[Task description]: Retype only what runs from the first line of the listing to the line holding "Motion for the", both included. Do not retype the pictures.

[Dataset excerpt]:
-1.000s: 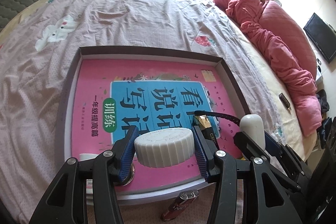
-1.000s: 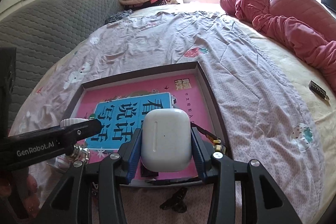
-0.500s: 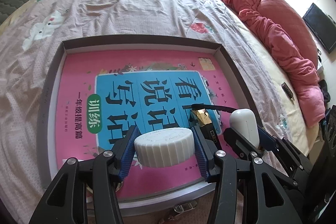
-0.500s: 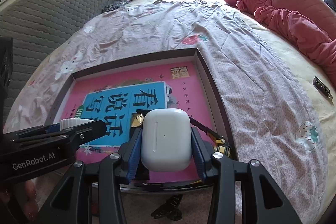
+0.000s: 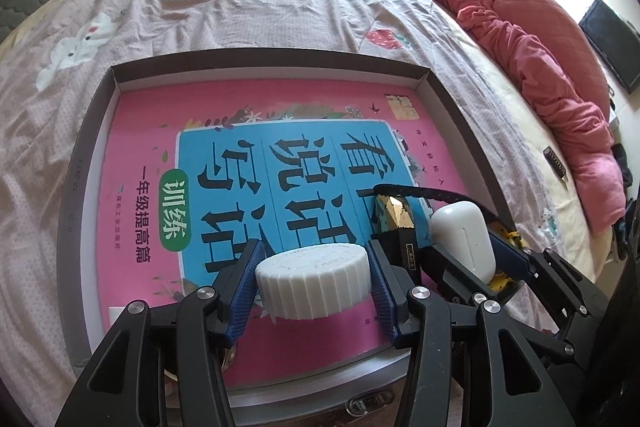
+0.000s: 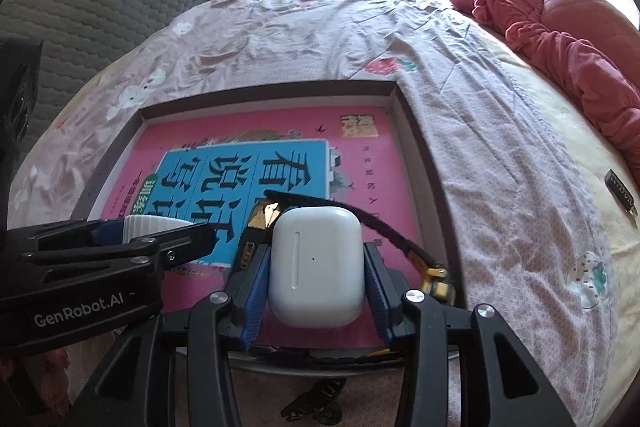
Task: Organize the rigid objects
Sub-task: 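Lower the earbuds case beside the black stick with the right tool while the left tool lowers the white cap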
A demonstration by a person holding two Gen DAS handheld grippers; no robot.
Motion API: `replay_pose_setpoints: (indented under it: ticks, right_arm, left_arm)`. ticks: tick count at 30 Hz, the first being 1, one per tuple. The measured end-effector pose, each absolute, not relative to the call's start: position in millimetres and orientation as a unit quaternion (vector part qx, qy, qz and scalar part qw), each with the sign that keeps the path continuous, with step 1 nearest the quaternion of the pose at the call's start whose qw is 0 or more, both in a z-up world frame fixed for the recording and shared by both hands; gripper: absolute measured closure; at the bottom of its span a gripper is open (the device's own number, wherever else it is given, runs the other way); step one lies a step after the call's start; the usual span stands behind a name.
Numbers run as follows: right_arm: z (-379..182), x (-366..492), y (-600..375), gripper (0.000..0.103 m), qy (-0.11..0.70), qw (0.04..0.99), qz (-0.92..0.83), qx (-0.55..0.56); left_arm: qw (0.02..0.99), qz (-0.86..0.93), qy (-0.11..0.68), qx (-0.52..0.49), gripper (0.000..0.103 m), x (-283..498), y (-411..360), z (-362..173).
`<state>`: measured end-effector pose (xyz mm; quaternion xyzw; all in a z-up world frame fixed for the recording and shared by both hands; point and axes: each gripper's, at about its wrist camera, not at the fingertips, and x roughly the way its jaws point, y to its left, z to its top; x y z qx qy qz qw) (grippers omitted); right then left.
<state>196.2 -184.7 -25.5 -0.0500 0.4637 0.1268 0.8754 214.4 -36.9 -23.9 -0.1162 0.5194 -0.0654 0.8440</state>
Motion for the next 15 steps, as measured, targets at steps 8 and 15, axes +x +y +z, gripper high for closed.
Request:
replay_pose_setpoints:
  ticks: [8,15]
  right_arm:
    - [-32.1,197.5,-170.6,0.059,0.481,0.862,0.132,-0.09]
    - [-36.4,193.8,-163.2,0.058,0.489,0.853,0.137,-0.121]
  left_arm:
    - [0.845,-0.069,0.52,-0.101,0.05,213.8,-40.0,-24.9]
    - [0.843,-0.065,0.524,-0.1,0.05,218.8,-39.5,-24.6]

[Final answer]:
-1.000s: 
-1.000s: 
-0.500s: 
-0.500s: 
+0.000s: 
+0.000s: 
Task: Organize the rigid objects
Sub-task: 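Lower the earbuds case beside the black stick with the right tool while the left tool lowers the white cap
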A demonstration by a person holding two Gen DAS handheld grippers; no robot.
Motion API: `replay_pose_setpoints: (indented under it: ticks, right_arm, left_arm)`. ticks: tick count at 30 Hz, the first being 1, one per tuple. The measured end-effector pose, each absolute, not relative to the call's start: position in millimetres and orientation as a unit quaternion (vector part qx, qy, qz and scalar part qw), each with the sign that keeps the path continuous, with step 1 nearest the quaternion of the pose at the call's start whose qw is 0 or more, both in a z-up world frame fixed for the recording and shared by both hands; gripper: absolute measured closure; at the bottom of its span a gripper is open (the device's own number, wherever else it is given, runs the other way); step one lies a step after the call's start; the usual span stands behind a name.
Numbers run as follows: right_arm: z (-379..182), x (-366..492), y (-600..375), gripper (0.000..0.103 m), qy (-0.11..0.70), qw (0.04..0.99), qz (-0.92..0.83), qx (-0.55..0.56); left_arm: qw (0.02..0.99), qz (-0.86..0.93), qy (-0.11..0.68), qx (-0.52..0.49), gripper (0.000..0.103 m), x (-283..498), y (-411..360), z (-362..173).
`<state>`: measured end-effector pose (xyz mm; quaternion xyzw; all in a z-up world frame fixed for the recording and shared by both hands; point and axes: each gripper's, at about its wrist camera, not at the fingertips, and x roughly the way its jaws point, y to its left, z to its top; x y z qx qy qz qw) (grippers omitted); right then left.
<state>196.2 -184.7 -25.5 -0.0500 0.4637 0.1268 0.8754 214.4 -36.9 -23.9 -0.1162 0.5194 -0.0654 0.8440</state>
Motion for the next 15 steps, as measured, targets at steps 8 and 15, axes +x +y +z, gripper high for closed.

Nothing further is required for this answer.